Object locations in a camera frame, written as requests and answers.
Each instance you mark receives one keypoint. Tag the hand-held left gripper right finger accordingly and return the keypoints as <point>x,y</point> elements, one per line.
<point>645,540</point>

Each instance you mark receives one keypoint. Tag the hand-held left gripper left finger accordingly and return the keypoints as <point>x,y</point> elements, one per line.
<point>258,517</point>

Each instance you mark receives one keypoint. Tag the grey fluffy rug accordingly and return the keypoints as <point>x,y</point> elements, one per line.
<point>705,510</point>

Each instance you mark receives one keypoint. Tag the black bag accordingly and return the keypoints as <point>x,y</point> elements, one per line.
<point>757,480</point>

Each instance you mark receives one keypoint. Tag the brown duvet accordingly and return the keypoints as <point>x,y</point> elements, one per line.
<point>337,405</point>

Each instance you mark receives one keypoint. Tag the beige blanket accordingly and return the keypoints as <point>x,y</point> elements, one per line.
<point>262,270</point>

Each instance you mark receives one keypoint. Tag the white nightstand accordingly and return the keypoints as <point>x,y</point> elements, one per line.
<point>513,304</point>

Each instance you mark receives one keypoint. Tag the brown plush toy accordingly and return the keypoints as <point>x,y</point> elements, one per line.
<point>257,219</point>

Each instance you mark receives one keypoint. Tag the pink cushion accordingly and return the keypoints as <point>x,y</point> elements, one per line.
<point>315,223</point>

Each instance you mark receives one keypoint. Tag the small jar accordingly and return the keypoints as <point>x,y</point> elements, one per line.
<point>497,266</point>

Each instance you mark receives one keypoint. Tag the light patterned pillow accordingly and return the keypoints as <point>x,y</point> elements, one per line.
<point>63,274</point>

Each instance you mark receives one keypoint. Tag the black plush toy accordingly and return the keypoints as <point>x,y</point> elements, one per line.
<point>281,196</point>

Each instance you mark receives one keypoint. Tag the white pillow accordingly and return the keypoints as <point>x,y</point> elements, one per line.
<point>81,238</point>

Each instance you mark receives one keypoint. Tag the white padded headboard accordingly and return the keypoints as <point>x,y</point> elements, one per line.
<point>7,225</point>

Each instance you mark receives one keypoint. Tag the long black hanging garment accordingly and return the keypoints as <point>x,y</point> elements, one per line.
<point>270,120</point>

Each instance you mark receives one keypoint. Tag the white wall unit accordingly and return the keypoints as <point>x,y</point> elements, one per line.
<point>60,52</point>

WHAT IS BEING ASKED: Above are some records; copy exactly the lines from the one with "Each instance you mark receives one keypoint. Tag the black bag" through the one with "<point>337,405</point>", both included, and no others.

FINAL ANSWER:
Each instance you mark receives one keypoint. Tag the black bag accordingly and return the keypoints as <point>x,y</point> elements, one per line.
<point>757,480</point>

Each instance you mark receives one keypoint. Tag the brown duvet accordingly and return the keypoints as <point>x,y</point> elements, one per line.
<point>337,405</point>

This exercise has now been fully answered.